I've got a few historical obsessions, but I doubt I'd want the label to be any of them. Leni Riefenstahl for example. I'm way on the left of the political spectrum myself, but I can't quite help obsessing over this character. It's all the contradictions - and I like contradictions in general - in her life. How did a woman manage to be the most prestigious filmmaker in what we think of as a thoroughly patriarchal society: Nazi Germany? And her films were quite abstract too; something that the Nazis normally didn't go for. Ditto the fact that she portrayed blacks and Asians as models of beauty in her Nazi-era Olympics films. Her obsession with beauty was something she had in common with the Nazis, and yet it yields all these contradictions. After the war, she could never really work on feature films again, but she reinvented herself as a photographer working among tribal Africans, and later as an underwater photographer.
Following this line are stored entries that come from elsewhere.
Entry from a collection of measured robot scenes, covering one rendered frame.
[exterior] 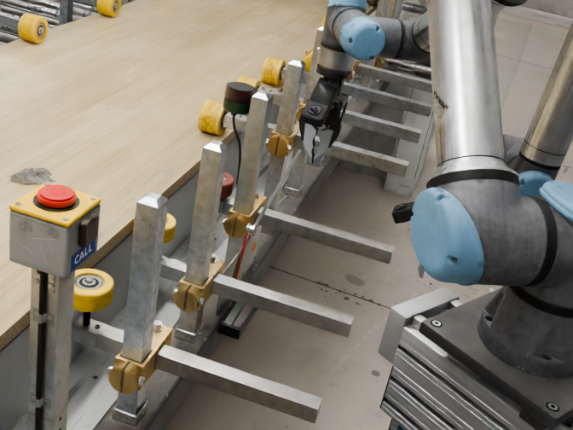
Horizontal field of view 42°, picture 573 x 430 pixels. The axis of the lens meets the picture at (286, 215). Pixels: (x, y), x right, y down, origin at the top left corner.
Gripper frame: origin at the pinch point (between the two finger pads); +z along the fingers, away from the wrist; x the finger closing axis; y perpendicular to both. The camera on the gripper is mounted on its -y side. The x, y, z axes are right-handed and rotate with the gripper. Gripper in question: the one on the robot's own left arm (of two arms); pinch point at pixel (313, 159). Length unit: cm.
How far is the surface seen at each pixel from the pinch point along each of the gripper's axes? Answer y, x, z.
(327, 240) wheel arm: -6.0, -7.9, 14.8
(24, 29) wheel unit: 44, 102, 4
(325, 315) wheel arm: -30.5, -14.4, 17.1
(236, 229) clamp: -13.3, 10.4, 14.7
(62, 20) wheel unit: 97, 122, 14
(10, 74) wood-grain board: 19, 89, 8
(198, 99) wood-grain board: 39, 43, 8
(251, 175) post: -10.7, 10.0, 2.9
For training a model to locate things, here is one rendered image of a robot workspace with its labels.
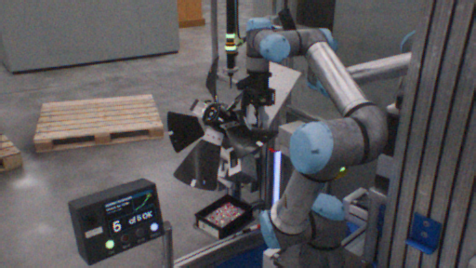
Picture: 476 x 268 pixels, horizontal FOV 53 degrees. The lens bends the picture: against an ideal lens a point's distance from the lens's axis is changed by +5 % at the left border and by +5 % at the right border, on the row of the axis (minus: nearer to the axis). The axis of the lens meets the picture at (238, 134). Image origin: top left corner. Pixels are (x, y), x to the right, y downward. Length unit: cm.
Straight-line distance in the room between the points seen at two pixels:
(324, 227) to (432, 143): 39
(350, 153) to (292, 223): 35
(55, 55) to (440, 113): 661
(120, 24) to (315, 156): 675
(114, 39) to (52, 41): 89
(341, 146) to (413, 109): 37
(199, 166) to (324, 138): 121
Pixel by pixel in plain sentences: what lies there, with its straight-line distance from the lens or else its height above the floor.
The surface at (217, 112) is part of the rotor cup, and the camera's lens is 218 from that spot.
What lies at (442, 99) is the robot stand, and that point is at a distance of 131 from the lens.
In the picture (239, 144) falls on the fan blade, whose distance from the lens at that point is 200.
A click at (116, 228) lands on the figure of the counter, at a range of 156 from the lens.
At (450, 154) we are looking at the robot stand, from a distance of 135.
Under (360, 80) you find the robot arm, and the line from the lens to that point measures 163.
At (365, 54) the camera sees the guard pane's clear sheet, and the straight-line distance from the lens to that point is 244.
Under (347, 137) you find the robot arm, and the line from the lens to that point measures 106.
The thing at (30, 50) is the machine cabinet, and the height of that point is 32.
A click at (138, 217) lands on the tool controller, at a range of 158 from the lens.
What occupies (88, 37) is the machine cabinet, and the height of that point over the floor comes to 43.
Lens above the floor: 205
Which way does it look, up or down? 25 degrees down
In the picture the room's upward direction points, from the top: straight up
I haven't heard if she's died in the last year or two, but as far as I know, she's still diving and shooting at 99. All that said, I see the redeeming contradictions in her work as accidental, and her aesthetic of "uncompromising beauty" really isn't my thing. But she just lives on and on, while people like George Lucas and Francis Coppola borrow from her, or Mel Brooks riffs off her.
Closer to home, I like the way that Luis Buñuel stayed true to his surrealist sensibility throughout his career, while going through many a mutation at the same time. On top of this, his personality was strong enough that people tend to love or hate his work as a whole. But if you like him, it's OK to see every film, because he was always pulling surprises.
LB : What would your label motto be?
AB : "Where the kitsch hits the fan." Proposed, but it never got used, thank goodness!
LB : If I were to declare you supreme ruler of the world, what would your main objectives be?
AB : Abdicating, though I'd definitely topple a plenty of politicians and corporations beforehand.
LB : And finally, tell me a secret…oh go on!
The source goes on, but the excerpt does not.